Records supplied section start

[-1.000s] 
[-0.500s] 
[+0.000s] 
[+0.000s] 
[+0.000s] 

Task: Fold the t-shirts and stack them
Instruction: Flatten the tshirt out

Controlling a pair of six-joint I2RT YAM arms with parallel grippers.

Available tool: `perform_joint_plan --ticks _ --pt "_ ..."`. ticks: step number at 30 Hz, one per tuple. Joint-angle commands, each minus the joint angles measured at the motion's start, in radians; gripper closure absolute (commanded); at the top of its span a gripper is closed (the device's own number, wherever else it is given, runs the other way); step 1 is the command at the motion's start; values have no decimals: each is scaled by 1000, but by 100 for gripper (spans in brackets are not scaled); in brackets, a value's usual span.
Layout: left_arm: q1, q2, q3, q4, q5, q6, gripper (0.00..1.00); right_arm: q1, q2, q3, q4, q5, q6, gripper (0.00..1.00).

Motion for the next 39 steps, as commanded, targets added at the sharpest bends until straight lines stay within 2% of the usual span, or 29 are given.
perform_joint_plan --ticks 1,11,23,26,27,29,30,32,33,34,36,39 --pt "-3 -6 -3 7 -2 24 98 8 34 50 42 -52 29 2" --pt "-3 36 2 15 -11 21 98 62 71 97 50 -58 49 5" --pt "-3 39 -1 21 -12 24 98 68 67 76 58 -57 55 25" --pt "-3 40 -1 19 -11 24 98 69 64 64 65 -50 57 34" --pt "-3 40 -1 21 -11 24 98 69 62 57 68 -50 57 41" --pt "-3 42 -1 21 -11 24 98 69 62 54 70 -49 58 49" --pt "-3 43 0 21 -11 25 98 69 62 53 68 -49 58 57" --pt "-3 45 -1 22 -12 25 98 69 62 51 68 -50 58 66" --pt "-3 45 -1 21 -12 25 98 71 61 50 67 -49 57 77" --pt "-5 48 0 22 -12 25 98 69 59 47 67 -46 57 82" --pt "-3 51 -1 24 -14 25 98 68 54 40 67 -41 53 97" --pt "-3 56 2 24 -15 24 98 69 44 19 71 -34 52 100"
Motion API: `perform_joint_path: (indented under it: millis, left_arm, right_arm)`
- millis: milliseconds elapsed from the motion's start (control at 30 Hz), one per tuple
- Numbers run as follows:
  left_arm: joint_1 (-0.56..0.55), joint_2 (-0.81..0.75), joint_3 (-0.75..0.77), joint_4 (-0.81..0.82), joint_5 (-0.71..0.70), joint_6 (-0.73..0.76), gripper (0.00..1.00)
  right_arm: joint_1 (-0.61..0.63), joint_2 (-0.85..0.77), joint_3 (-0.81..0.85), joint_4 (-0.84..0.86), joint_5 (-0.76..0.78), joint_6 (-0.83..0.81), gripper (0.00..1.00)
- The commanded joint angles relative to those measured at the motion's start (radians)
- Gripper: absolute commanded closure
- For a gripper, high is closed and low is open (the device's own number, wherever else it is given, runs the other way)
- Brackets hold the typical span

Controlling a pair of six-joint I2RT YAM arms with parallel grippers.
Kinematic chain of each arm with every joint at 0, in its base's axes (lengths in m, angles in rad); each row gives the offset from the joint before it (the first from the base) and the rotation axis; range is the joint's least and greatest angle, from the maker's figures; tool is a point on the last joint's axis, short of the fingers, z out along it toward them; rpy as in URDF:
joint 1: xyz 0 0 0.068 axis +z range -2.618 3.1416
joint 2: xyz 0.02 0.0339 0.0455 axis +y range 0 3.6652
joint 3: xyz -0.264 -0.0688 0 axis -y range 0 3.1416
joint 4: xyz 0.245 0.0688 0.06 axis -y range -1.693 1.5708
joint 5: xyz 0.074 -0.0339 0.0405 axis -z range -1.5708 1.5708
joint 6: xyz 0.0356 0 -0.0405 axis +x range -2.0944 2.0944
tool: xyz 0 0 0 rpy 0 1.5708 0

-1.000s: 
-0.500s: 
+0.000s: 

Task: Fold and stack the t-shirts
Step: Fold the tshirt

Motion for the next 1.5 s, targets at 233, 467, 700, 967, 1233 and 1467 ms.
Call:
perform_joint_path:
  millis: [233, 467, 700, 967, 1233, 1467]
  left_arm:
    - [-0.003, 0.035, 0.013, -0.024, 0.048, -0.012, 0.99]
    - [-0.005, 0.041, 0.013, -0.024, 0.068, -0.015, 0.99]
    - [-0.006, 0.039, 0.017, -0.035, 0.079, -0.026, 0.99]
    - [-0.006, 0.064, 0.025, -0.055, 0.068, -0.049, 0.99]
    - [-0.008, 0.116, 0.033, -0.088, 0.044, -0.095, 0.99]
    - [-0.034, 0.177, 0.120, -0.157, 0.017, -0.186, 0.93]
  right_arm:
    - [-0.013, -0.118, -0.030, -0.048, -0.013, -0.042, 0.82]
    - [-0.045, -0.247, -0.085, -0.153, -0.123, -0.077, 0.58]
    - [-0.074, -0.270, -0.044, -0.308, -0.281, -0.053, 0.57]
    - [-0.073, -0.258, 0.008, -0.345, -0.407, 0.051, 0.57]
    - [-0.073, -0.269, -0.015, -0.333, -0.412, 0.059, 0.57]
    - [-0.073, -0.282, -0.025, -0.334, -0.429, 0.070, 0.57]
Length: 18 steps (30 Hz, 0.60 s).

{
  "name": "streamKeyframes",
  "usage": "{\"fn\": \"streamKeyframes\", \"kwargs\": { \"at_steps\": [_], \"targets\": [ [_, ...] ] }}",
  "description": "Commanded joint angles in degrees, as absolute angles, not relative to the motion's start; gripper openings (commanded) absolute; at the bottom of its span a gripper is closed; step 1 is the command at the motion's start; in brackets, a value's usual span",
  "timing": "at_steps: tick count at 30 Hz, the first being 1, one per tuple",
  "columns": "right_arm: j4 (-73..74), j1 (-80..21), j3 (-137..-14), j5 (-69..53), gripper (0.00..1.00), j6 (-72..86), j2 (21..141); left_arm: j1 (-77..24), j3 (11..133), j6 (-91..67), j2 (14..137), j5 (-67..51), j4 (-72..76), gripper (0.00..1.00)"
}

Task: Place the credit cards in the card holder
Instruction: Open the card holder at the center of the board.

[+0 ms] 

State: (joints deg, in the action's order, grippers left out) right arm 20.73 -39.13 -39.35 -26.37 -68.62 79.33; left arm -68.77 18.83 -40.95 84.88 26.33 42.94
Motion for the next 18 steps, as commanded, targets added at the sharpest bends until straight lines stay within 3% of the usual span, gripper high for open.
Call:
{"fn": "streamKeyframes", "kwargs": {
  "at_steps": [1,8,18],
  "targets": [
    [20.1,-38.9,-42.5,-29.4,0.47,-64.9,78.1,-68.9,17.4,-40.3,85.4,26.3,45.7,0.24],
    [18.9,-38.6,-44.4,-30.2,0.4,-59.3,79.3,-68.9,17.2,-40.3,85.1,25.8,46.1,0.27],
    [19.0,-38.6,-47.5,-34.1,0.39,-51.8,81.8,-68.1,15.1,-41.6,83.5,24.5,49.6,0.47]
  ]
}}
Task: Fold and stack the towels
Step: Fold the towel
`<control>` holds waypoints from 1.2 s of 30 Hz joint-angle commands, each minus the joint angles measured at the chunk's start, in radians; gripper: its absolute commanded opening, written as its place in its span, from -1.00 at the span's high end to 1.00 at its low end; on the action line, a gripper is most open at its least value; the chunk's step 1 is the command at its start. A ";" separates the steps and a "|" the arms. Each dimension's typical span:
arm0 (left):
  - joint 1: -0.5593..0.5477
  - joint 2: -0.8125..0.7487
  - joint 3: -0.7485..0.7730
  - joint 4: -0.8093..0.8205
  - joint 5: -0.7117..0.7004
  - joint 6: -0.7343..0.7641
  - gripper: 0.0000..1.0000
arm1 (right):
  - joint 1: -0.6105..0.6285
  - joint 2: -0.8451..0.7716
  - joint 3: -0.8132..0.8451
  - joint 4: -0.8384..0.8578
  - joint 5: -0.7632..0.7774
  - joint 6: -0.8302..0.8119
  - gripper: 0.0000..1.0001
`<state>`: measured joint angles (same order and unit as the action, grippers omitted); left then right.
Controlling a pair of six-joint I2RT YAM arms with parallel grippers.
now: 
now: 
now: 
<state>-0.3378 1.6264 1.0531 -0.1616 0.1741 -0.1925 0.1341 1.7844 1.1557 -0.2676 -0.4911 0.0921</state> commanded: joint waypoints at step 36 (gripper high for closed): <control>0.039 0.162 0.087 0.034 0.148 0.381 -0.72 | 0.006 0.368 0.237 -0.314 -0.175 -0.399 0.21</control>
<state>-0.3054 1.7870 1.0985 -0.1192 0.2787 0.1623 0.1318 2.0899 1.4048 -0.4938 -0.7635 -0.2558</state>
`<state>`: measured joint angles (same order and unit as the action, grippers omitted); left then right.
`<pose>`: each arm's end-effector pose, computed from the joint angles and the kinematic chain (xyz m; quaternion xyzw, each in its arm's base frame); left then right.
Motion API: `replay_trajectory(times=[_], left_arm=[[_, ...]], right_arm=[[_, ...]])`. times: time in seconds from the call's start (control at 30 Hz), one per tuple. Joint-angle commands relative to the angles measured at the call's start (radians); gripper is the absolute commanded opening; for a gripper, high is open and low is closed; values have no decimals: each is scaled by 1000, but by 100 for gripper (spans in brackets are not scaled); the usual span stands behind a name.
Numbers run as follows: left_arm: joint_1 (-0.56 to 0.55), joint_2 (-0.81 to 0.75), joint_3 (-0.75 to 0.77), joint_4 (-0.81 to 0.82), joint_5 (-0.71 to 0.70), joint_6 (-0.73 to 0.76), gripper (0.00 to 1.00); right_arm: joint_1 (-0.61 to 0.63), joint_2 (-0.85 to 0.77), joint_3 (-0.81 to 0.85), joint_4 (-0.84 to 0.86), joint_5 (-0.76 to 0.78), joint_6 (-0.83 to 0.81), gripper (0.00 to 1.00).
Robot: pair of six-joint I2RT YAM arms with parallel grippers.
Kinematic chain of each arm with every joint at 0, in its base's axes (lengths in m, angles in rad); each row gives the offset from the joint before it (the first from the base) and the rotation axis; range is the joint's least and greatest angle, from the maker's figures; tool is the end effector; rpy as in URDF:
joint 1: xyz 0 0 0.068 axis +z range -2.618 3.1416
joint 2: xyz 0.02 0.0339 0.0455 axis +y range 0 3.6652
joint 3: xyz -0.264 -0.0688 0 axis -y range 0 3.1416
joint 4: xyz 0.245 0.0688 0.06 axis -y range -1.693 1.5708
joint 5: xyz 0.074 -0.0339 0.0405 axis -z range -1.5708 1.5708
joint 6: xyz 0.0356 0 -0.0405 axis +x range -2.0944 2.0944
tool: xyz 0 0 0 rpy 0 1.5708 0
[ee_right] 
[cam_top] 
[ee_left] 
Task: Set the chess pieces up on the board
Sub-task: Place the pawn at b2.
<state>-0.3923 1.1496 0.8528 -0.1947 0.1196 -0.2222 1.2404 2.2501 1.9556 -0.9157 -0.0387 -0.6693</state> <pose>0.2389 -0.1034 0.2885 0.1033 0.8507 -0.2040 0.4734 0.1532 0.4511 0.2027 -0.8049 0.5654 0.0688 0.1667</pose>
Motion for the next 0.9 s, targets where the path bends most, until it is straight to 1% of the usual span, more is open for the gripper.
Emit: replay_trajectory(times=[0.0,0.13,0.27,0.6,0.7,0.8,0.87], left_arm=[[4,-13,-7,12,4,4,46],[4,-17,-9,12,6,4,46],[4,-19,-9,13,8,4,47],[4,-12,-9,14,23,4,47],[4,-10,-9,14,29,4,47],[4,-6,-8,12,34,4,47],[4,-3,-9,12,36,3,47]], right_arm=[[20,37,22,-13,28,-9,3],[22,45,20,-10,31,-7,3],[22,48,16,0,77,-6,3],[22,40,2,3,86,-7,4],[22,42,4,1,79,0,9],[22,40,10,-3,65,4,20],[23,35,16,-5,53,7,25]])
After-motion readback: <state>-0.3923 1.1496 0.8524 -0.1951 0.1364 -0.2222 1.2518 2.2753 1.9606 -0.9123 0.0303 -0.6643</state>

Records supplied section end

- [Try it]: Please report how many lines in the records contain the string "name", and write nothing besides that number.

- [Result]: 2